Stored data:
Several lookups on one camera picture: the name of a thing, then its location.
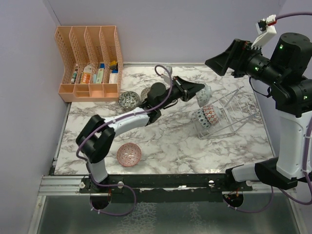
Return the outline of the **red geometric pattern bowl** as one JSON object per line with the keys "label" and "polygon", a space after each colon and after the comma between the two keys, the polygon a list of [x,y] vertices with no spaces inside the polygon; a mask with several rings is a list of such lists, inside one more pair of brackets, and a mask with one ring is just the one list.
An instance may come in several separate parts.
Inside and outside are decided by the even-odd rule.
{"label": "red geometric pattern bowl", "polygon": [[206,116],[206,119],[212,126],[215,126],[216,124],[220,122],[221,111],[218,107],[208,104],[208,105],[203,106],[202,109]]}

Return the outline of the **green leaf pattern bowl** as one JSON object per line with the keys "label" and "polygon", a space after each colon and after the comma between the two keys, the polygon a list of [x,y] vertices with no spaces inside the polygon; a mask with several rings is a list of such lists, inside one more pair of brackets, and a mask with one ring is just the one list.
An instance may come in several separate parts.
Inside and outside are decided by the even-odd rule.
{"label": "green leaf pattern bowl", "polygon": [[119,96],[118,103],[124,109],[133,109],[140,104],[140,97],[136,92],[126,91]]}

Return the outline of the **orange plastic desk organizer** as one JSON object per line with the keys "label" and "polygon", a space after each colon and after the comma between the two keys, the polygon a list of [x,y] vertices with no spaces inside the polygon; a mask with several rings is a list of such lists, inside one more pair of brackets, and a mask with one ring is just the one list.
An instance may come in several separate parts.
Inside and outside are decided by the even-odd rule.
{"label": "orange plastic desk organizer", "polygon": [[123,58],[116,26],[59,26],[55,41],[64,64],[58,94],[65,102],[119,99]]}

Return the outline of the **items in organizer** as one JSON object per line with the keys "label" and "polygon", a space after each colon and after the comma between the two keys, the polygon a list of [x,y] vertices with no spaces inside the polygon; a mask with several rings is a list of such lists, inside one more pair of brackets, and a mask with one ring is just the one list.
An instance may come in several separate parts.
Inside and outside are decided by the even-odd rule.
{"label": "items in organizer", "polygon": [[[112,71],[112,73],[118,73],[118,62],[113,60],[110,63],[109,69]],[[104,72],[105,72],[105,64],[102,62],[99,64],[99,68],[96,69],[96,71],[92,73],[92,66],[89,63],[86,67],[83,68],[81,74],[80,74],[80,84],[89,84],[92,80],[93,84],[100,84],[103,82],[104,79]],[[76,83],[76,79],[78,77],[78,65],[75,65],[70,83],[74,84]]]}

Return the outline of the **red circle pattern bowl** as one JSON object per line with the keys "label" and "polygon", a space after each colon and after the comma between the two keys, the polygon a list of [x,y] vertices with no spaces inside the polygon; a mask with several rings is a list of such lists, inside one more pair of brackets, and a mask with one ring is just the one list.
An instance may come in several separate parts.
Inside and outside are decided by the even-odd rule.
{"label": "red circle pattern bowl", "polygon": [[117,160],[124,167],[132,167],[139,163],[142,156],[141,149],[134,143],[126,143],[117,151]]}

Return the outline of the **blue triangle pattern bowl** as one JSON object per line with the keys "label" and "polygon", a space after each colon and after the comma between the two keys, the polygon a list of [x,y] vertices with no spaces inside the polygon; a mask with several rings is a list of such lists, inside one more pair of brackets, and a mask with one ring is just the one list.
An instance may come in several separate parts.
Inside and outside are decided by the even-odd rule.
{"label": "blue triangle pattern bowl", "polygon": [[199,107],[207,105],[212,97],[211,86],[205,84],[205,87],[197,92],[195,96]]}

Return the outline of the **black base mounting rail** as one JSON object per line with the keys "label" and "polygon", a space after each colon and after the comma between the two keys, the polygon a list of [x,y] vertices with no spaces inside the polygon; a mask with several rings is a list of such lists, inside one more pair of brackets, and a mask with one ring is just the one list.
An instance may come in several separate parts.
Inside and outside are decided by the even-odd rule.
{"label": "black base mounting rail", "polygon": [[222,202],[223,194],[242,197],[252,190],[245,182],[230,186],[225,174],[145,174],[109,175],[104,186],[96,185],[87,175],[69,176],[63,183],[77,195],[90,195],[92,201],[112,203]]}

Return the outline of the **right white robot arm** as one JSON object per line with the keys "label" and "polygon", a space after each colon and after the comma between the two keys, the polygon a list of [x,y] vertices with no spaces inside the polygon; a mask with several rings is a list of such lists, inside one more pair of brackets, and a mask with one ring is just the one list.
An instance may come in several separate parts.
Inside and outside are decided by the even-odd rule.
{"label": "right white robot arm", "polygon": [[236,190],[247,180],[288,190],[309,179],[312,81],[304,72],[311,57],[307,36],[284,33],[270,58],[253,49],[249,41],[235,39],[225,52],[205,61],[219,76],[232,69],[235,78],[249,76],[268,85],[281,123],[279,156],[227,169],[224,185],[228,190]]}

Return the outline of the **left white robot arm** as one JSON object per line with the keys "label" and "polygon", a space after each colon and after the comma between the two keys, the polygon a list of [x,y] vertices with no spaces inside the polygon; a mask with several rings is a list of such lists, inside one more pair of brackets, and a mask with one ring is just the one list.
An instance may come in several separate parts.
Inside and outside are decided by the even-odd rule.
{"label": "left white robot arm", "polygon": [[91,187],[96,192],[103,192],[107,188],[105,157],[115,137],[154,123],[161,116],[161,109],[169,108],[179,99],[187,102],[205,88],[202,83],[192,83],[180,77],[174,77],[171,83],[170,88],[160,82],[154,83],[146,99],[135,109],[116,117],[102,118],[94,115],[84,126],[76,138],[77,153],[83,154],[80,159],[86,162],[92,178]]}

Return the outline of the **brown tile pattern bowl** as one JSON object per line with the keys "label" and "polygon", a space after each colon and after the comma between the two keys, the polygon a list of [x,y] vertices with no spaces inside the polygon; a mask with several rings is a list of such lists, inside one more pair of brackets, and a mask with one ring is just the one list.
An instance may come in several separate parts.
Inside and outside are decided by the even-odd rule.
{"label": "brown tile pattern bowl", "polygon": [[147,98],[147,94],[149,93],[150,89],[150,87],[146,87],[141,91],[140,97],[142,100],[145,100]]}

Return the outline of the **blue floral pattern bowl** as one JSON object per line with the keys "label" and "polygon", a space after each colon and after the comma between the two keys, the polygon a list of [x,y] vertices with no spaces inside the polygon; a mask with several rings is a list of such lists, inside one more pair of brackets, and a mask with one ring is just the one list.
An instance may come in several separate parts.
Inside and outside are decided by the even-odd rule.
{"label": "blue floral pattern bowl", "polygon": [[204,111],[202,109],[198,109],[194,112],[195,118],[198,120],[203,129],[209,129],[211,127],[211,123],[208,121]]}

* * *

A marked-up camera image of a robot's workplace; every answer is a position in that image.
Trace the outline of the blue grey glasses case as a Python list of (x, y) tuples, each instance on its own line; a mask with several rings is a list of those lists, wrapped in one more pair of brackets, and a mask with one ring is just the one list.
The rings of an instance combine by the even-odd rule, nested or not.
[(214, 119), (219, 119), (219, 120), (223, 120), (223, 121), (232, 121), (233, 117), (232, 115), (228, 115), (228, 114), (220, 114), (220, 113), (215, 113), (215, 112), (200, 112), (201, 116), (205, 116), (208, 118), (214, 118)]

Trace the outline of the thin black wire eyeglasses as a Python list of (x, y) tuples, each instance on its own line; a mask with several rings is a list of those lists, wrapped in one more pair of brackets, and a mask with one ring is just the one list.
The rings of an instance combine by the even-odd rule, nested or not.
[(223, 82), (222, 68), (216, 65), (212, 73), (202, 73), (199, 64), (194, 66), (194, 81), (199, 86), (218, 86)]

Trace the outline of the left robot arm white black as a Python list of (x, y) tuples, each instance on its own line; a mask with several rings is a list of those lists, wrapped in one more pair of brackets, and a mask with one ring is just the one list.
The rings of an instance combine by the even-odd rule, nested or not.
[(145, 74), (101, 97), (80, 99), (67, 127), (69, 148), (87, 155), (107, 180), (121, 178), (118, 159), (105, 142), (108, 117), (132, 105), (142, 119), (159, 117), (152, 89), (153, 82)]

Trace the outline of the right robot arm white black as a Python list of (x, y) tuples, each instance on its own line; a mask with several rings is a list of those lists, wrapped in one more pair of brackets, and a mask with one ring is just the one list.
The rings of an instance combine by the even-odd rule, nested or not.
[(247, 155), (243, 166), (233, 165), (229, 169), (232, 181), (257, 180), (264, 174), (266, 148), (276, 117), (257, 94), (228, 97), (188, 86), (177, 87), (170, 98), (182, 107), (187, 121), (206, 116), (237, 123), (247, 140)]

Brief: Reply with nothing except the number of lines in the records that include the word "camera".

Finished task: 2